◆ TASK DETAILS ◆
Your answer must consist of every line from the data below that includes the word "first".
=== EXERCISE DATA ===
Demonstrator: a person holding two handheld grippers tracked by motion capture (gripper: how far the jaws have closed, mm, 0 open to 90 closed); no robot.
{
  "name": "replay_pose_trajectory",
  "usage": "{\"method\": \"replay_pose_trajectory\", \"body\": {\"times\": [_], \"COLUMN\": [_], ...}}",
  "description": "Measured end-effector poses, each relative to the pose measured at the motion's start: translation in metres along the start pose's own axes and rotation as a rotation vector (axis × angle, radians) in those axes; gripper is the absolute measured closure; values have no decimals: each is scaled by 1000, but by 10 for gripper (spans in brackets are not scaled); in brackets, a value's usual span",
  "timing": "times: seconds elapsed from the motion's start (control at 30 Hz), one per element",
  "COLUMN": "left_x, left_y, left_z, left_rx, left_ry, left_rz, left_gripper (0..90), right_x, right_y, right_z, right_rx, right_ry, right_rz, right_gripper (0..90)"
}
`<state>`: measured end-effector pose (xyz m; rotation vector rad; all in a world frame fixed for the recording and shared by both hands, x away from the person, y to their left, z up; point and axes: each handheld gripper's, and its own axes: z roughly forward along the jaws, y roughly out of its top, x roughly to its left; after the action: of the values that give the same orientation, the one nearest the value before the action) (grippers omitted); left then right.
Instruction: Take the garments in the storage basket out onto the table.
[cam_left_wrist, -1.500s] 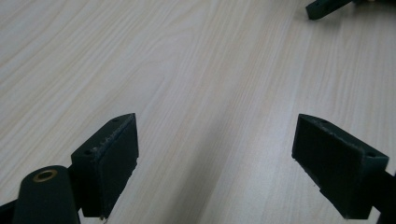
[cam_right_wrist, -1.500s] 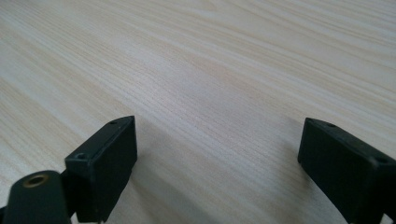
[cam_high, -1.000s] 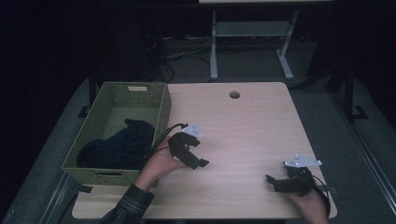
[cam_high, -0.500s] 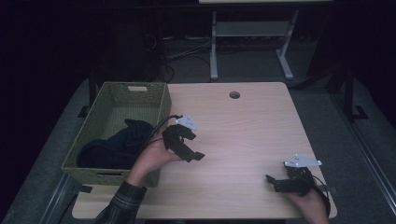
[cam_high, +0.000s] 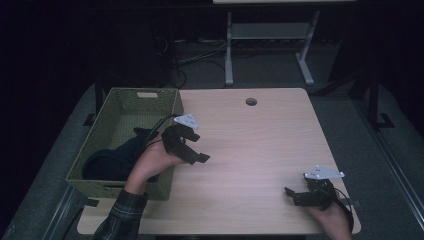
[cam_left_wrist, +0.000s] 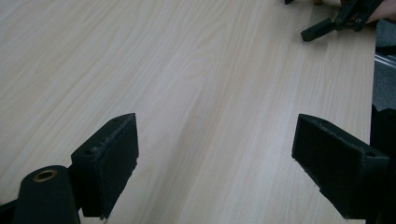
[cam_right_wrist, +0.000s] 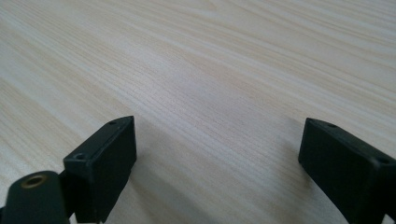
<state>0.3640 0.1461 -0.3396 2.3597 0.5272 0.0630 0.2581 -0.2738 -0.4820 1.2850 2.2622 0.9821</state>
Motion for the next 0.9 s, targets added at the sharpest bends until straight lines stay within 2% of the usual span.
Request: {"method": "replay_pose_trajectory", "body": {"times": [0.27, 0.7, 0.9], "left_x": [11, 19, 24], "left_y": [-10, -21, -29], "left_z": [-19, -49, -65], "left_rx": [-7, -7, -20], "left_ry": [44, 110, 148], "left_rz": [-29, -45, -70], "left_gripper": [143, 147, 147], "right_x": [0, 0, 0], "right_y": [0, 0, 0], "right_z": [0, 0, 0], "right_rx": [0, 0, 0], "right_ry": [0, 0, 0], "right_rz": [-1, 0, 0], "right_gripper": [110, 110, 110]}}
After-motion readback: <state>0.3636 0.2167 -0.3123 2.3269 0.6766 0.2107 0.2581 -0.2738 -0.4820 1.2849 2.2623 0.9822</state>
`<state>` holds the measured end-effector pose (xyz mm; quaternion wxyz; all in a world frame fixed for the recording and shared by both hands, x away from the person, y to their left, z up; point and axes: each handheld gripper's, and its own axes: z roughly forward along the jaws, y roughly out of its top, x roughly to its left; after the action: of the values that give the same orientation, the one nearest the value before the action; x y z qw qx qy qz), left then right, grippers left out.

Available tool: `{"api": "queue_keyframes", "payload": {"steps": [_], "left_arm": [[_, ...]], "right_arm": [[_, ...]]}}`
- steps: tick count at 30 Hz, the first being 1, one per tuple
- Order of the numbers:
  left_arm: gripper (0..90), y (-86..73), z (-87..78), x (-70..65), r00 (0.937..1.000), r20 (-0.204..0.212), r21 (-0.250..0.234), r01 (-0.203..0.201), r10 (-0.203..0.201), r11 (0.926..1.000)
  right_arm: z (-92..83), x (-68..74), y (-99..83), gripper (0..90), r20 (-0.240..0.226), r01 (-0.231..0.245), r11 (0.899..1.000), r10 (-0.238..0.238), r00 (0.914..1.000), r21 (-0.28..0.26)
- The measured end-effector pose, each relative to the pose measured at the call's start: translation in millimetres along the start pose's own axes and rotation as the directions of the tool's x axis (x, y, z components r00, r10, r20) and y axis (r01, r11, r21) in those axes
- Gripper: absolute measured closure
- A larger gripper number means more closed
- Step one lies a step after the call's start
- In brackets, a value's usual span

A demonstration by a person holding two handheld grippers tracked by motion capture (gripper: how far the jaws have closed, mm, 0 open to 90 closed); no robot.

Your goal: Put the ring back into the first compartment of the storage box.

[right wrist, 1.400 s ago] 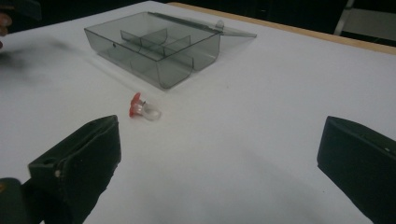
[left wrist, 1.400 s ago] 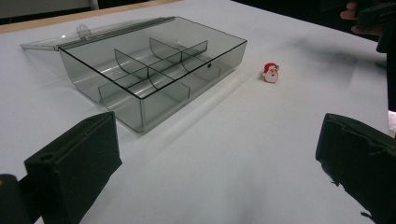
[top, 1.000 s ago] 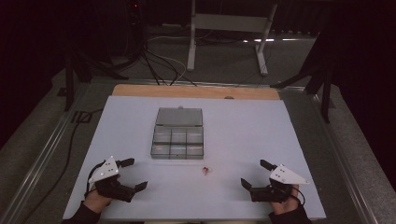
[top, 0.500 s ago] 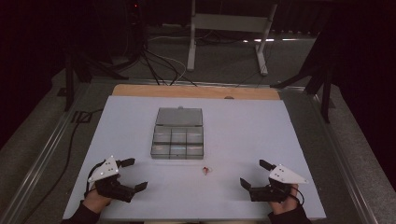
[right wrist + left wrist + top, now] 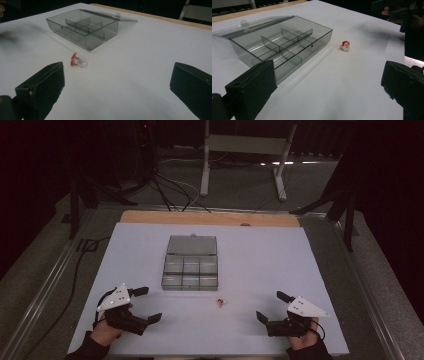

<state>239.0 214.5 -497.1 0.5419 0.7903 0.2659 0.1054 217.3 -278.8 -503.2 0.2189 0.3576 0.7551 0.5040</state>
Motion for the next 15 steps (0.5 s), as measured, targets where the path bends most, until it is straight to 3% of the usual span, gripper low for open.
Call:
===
◆ ANSWER TO THE PROBLEM ◆
- steps: tick count at 30 Hz, the first being 1, one per tuple
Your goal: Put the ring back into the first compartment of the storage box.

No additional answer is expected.